**DIRECTIONS FOR THIS TASK**
Word for word, transcribe the material below from its first line to the line with "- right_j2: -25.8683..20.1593", both included.

**COLLECTED MATERIAL**
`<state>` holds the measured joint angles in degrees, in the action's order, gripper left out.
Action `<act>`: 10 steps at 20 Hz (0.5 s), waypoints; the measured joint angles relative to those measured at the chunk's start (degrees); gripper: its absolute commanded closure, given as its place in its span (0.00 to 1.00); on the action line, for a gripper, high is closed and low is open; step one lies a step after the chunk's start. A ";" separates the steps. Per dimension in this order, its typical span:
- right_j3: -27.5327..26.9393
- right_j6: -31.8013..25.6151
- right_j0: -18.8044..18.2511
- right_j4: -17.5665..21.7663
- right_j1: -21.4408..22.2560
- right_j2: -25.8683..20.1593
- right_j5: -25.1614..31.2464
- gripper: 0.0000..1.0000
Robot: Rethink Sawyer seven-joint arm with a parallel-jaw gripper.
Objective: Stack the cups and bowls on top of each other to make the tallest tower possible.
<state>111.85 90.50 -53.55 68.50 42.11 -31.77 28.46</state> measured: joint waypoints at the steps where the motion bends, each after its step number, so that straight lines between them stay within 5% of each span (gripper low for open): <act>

**RESULT FOR THIS TASK**
`<state>` holds the measured joint angles in degrees, in the action's order, gripper left out.
Action `<act>`: 10 steps at 20 Hz (0.5 s), waypoints; the measured joint angles relative to those measured at the chunk's start (degrees); gripper: its absolute commanded closure, given as its place in its span (0.00 to 1.00); on the action line, for a gripper, high is closed and low is open; step one lies a step after the chunk's start. A ";" separates the steps. Per dimension in this order, its typical span:
- right_j3: -27.5327..26.9393
- right_j6: -31.8013..25.6151
- right_j0: -18.8044..18.2511
- right_j4: -17.5665..21.7663
- right_j1: -21.4408..22.2560
- right_j2: -25.8683..20.1593

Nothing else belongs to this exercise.